▶ Try it
Please output, without any change, the lines of the material below from the very first through the one with "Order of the".

▶ Task material

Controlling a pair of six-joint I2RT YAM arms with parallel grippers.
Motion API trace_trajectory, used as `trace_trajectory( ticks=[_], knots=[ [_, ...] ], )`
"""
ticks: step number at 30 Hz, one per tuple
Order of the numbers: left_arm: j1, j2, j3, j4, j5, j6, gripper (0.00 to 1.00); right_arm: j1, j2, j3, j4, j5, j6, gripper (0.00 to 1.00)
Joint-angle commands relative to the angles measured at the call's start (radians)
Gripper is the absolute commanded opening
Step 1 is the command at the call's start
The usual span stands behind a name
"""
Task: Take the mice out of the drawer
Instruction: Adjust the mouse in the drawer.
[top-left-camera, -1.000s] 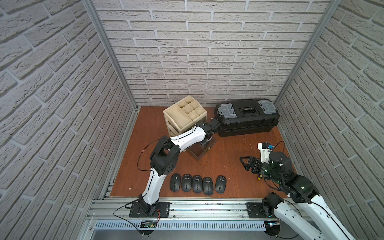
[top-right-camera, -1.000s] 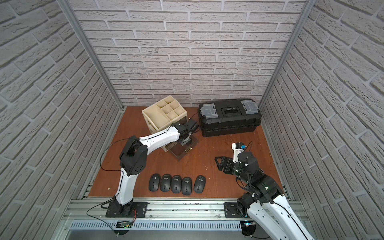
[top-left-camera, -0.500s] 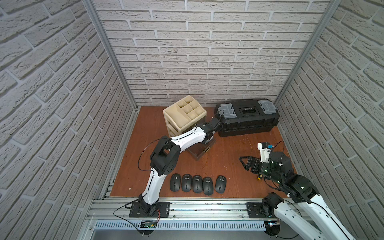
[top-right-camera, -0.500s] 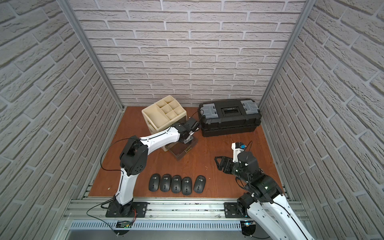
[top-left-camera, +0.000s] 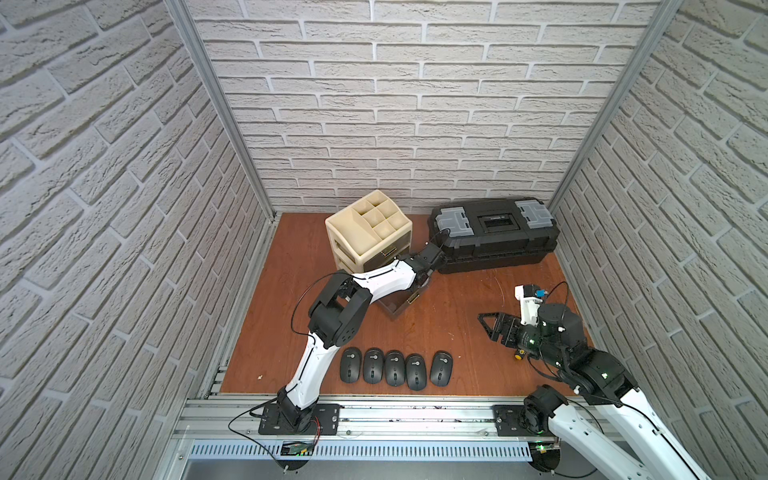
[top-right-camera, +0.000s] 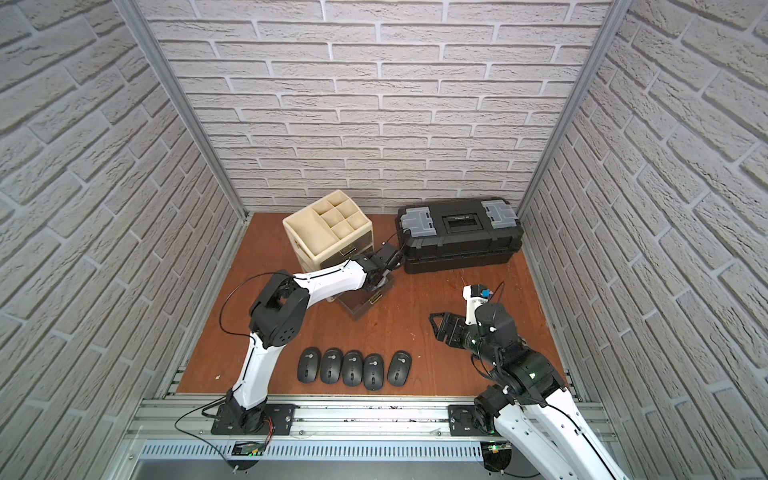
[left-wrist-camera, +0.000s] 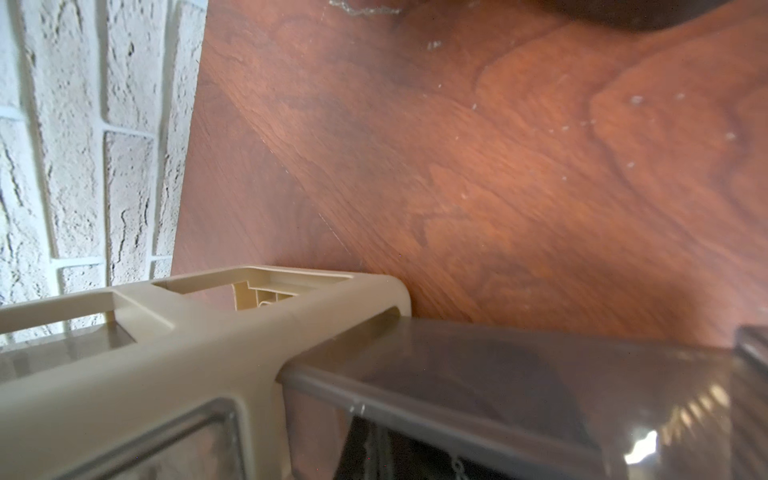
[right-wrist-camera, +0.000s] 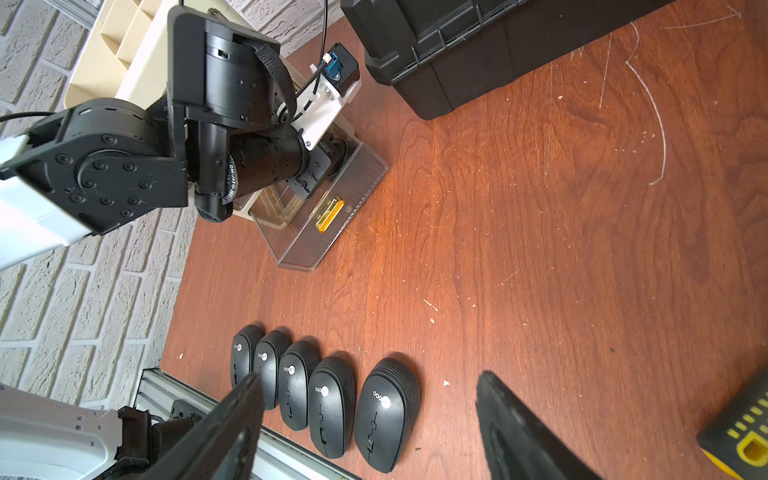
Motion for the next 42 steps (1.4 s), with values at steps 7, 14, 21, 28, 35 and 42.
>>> trace_trajectory(
  ticks=[7,14,21,28,35,42],
  knots=[
    [0.003,0.073,0.064,-0.177,0.022,-0.052,0.00,-0.004,-0.003,-0.010,0.048,-0.008,0.006,0.81],
    [-0.002,0.100,0.039,-0.160,-0.050,-0.041,0.00,-0.003,-0.012,-0.016,0.051,-0.014,0.010,0.80],
    [-0.006,0.081,0.104,-0.292,0.010,-0.122,0.00,-0.004,-0.037,-0.031,0.039,-0.002,0.017,0.80],
    [-0.031,0.020,0.179,-0.395,0.066,-0.189,0.00,-0.004,-0.027,-0.045,0.061,-0.014,0.020,0.80],
    [-0.070,-0.032,0.266,-0.463,0.086,-0.229,0.00,-0.003,-0.012,-0.091,0.131,-0.053,0.049,0.79],
    [-0.051,-0.110,0.223,-0.463,0.202,-0.245,0.19,-0.003,-0.011,-0.209,0.357,-0.146,0.128,0.70]
  ],
)
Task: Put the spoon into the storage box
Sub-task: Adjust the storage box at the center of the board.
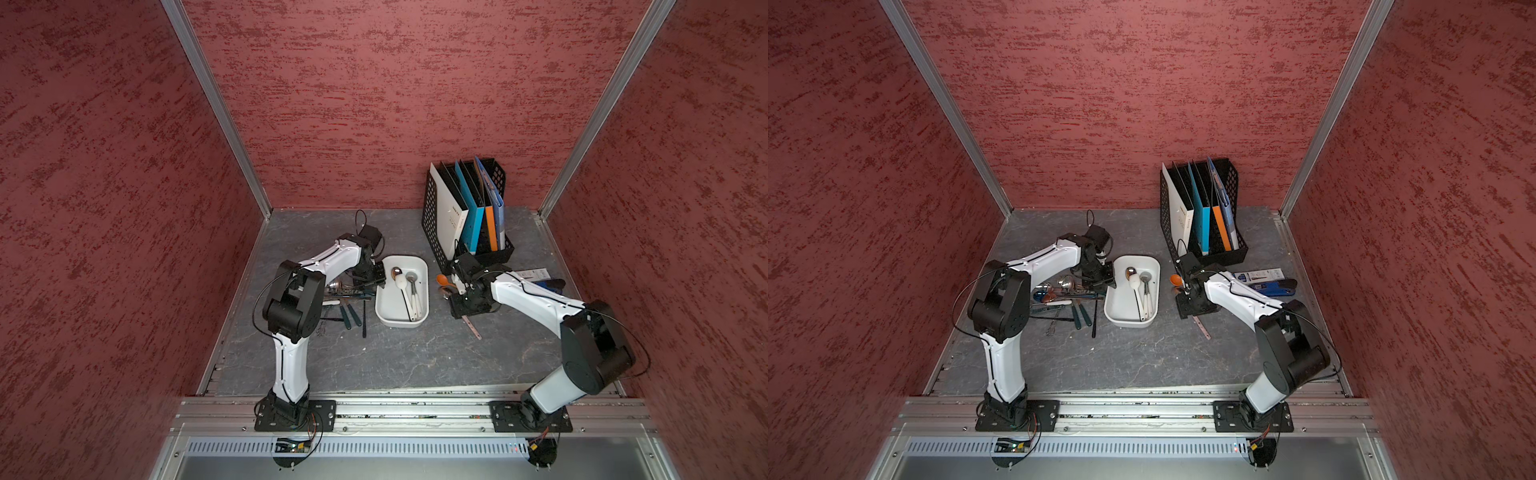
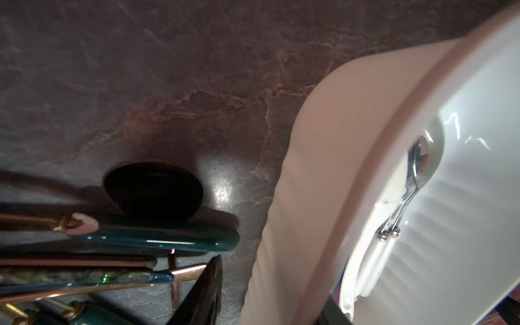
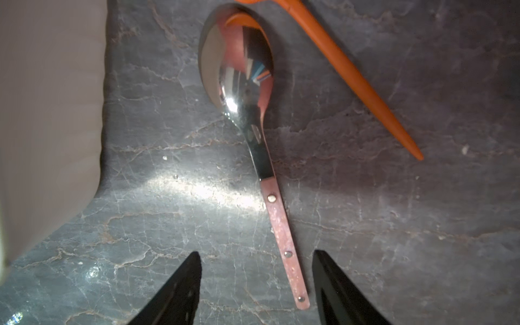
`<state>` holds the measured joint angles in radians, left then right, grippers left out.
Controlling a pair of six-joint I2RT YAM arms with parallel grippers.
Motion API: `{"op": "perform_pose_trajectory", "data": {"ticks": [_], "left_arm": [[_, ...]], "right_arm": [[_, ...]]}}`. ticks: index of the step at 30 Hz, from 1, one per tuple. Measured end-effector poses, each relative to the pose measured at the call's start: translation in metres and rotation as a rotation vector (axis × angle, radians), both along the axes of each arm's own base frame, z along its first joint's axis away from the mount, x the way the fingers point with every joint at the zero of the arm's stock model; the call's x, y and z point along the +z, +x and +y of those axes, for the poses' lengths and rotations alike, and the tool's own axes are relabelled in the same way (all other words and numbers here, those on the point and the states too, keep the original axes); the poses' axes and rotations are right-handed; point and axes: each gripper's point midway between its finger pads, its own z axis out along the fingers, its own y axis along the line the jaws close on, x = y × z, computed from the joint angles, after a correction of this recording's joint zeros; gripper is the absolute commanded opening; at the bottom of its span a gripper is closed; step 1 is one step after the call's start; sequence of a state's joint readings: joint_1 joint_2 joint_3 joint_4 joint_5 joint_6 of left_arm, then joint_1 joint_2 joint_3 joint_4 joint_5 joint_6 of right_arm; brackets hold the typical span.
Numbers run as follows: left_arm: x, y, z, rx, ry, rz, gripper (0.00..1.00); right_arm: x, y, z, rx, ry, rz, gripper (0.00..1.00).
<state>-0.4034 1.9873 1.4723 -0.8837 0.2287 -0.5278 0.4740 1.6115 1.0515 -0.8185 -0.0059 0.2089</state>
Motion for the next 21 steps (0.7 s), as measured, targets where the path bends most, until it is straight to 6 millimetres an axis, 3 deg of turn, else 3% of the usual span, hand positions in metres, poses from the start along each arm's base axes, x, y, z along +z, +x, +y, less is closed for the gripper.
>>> {"op": "perform_pose_trajectory", "data": {"ticks": [5, 11, 21], "left_arm": [[0.004, -0.003, 0.0, 0.016, -0.018, -0.007, 0.44], [0.016, -0.002, -0.004, 0.001, -0.038, -0.04, 0.52], [0.076, -0.008, -0.011, -0.091, -0.092, -0.181, 0.6]], "right_arm": [[-0.015, 0.004, 0.002, -0.004, 0.001, 0.026, 0.64], [-0.025, 0.004, 0.007, -0.001, 0.019, 0.051, 0.62], [-0.037, 0.001, 0.007, -0.007, 0.021, 0.09, 0.49]]}}
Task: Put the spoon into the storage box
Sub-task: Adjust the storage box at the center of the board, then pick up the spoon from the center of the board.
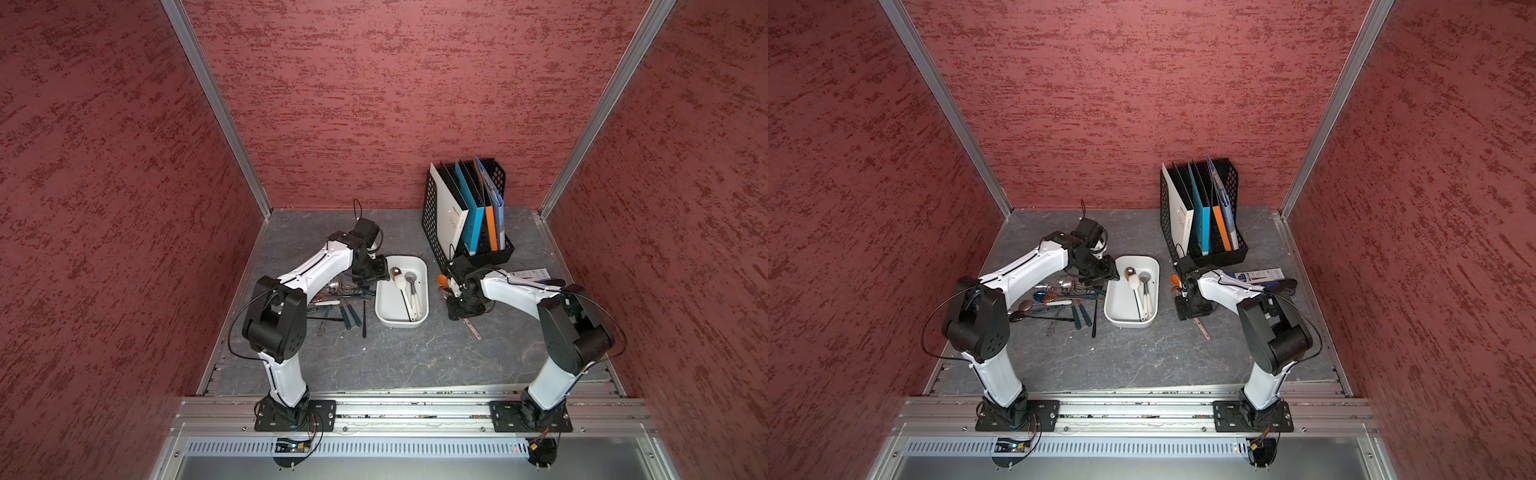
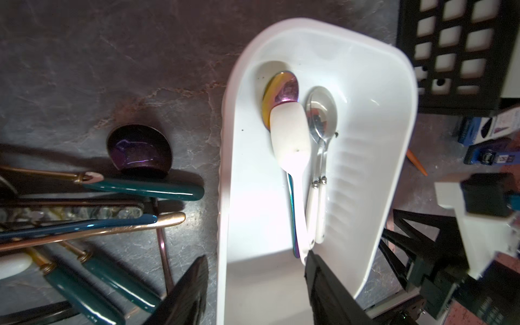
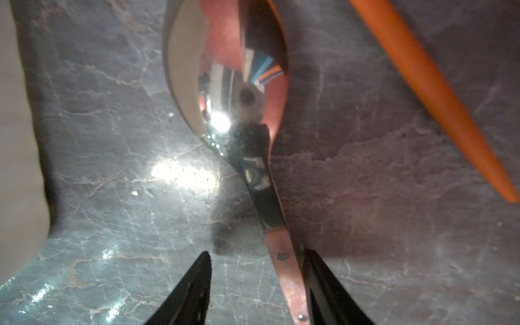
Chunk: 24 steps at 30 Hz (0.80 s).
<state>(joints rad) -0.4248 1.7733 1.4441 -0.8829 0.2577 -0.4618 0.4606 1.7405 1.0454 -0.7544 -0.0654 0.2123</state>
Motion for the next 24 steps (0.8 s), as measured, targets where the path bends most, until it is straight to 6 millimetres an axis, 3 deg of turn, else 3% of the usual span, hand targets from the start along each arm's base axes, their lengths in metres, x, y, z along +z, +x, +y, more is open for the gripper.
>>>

▶ Answer area
Controlling a pair of six-joint I2RT YAM arms with parallel grippers.
Motion API trace_trajectory, used as `trace_trajectory( ticks=[_], knots=[ [_, ...] ], )`
"""
ticks: step number at 30 Hz, one per tuple
Order of the numbers: left_arm: j1, j2, j3, j4, j5, j6, gripper (0.00 to 1.00); right_arm: j1, j2, j3, j4, j5, j6, gripper (0.00 to 1.00)

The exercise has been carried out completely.